Detalhes bibliográficos
Ano de defesa: 2016
Autor(a) principal: SANTANA, Fábio de Amorim lattes
Orientador(a): Cánepa, Laura Loguercio
Banca de defesa: Não Informado pela instituição
Tipo de documento: Dissertação
Tipo de acesso: Acesso aberto
Idioma: por
Instituição de defesa: Universidade Anhembi Morumbi
Programa de Pós-Graduação: Programa de Pós-Graduação Mestrado em Comunicação
Departamento: Universidade Anhembi Morumbi::Diretoria de Pesquisa e Pós-graduação Stricto Sensu
País: Brasil
Palavras-chave em Português:
Área do conhecimento CNPq:
Link de acesso: http://sitios.anhembi.br/tedesimplificado/handle/TEDE/1651
Resumo: The objective of this research is to analyze the inhuman (LYOTARD, 1990) in the films Metropolis (GER, 1927) Modern Times (USA, 1936) and Cosmopolis (CAN, FRA, POR, ITA, 2012) and their relationship with technology. The three works are linked by the inhuman, so that it comes to the so-called technical and economic development (or progress), as the other inhuman: individual, which is present in our childhood and follows us into adulthood by the recurrence of memory (LYOTARD, 1990). Therefore, time and technology are two key factors in shaping our contemporary humanity. The Metropolis and Modern Times films, by Fritz Lang and Charles Chaplin, respectively, represent the framework of a new humanity in century XX, more and more interested in speed and technological progress. These movies criticize the so-called modernity and its project of comfort, safety and happiness for everyone: only possible by technology. Cosmopolis, by David Cronenberg, updates the discussion. He shows where we are. Metropolis imagine the cities of the future, divided between the privileged and the workers. Modern Times criticizes the industrialization, the Fordism in the 30’s, and requests another future, much more human.

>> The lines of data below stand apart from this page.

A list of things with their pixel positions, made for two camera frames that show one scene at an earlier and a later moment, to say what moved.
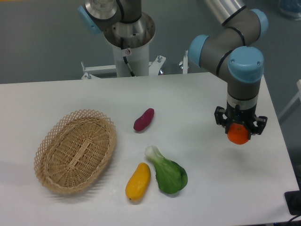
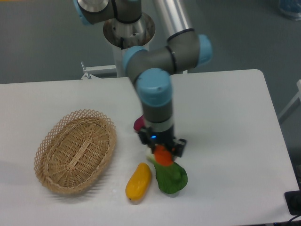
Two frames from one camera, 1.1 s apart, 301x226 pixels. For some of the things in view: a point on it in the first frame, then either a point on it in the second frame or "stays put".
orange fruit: (238, 133) → (162, 157)
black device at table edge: (293, 200) stays put
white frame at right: (295, 98) stays put
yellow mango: (138, 181) stays put
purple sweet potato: (142, 123) stays put
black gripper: (235, 115) → (166, 138)
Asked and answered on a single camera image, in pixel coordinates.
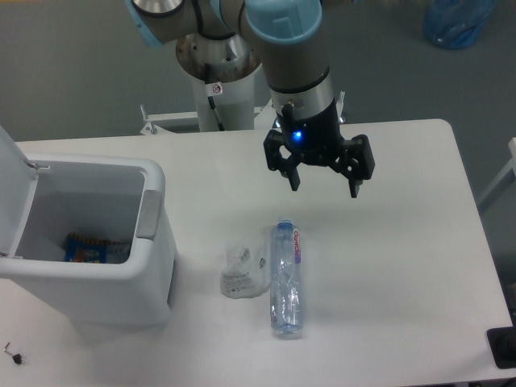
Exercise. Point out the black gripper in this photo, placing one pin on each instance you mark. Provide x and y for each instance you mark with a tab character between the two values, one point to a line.
317	141

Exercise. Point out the clear plastic water bottle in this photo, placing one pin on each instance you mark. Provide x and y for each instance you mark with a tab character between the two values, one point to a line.
286	288

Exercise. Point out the clear plastic wrapper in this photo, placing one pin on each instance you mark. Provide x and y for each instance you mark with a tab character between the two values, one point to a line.
247	270

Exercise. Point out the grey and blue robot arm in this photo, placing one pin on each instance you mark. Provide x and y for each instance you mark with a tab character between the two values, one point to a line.
287	36

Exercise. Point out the white plastic trash can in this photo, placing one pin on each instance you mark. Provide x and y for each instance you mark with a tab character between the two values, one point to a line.
88	235

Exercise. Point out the blue snack wrapper in can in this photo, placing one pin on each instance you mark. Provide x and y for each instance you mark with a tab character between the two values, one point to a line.
81	249

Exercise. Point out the blue plastic bag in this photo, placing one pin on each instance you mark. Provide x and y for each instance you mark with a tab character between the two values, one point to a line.
455	24

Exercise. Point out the black device at table edge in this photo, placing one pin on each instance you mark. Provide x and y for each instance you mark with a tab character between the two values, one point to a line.
502	344

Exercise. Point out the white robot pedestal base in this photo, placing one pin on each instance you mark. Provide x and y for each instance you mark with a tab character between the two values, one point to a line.
213	96

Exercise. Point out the white frame at right edge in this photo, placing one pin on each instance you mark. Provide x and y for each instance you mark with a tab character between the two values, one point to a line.
499	184

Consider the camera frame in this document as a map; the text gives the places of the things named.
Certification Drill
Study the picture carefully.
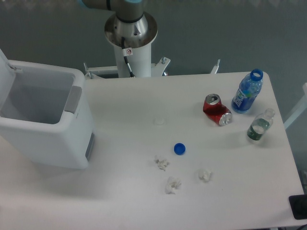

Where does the white trash can with lid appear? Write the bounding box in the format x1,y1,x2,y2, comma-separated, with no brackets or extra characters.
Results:
0,54,94,169

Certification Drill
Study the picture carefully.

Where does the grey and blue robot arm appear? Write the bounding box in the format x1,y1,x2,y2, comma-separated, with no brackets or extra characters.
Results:
79,0,158,48

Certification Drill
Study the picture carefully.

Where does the white translucent bottle cap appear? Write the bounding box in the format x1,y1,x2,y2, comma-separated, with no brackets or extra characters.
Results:
153,116,166,126

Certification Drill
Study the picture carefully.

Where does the blue bottle cap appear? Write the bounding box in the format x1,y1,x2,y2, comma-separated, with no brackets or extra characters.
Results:
174,143,186,156

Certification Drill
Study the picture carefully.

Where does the crushed red soda can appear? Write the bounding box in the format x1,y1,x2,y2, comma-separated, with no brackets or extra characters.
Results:
203,93,232,127

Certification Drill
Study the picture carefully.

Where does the crumpled white tissue left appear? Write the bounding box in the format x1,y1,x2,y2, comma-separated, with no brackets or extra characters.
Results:
154,155,170,171

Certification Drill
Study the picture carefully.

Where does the crumpled white tissue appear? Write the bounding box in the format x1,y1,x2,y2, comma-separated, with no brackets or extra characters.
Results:
154,155,170,171
198,169,213,183
165,176,181,195

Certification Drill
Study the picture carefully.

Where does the crumpled white tissue bottom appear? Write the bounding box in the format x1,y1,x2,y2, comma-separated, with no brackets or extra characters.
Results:
165,176,181,195

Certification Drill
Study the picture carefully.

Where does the crumpled white tissue right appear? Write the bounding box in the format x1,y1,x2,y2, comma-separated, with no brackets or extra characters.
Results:
198,169,213,183

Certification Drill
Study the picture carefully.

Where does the blue plastic drink bottle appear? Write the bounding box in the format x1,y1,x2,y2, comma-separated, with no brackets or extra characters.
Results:
231,69,263,114

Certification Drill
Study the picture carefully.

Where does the clear bottle with green label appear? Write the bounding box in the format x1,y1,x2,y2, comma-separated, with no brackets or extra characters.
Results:
247,108,275,141

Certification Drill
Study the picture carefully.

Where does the black device at table edge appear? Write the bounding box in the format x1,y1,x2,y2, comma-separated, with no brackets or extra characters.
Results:
288,195,307,220

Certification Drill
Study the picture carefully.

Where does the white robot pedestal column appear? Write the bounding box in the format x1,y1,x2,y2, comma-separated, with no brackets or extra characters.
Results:
113,44,152,78

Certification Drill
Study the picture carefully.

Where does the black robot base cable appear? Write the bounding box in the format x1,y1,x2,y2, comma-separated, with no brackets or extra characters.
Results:
121,36,136,78

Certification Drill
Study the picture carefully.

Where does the white frame at right edge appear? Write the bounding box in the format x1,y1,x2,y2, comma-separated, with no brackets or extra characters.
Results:
283,83,307,130

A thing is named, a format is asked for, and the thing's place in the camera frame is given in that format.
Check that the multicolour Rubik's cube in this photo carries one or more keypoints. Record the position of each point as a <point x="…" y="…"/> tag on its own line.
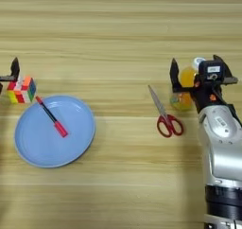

While Cosmopolis is the future accomplished: the chaos, the time when the money was so accumulated by the idea of "time is money", that now the capital "sell" (or offers) the Time (itself) in technological products. After all, what a smartphone offers to us? Just time. Time layers. Humans were dragged - since the time of the first two films (the period between the World Wars) - to an inhuman development, where there is no more human alternative, political and economic too, for this time acceleration process. A "managed life" (by the men-corporations, by the financial system) annuls the time, the memory, the body, because it is always trying to program them. One solution would be to go back to the other inhuman (LYOTARD, 1990), to ourselves, to our memories, to recover our non-ready education, executed at a slow speed, that is necessary so that we can digest and live the experiences and emotions. The characters of these three films are looking for the solution for speed. They want their inhumanity (childhood) back. This is the subject of this research: just a reflection on our almost humanity, and on our almost "machinety" in this contemporary society.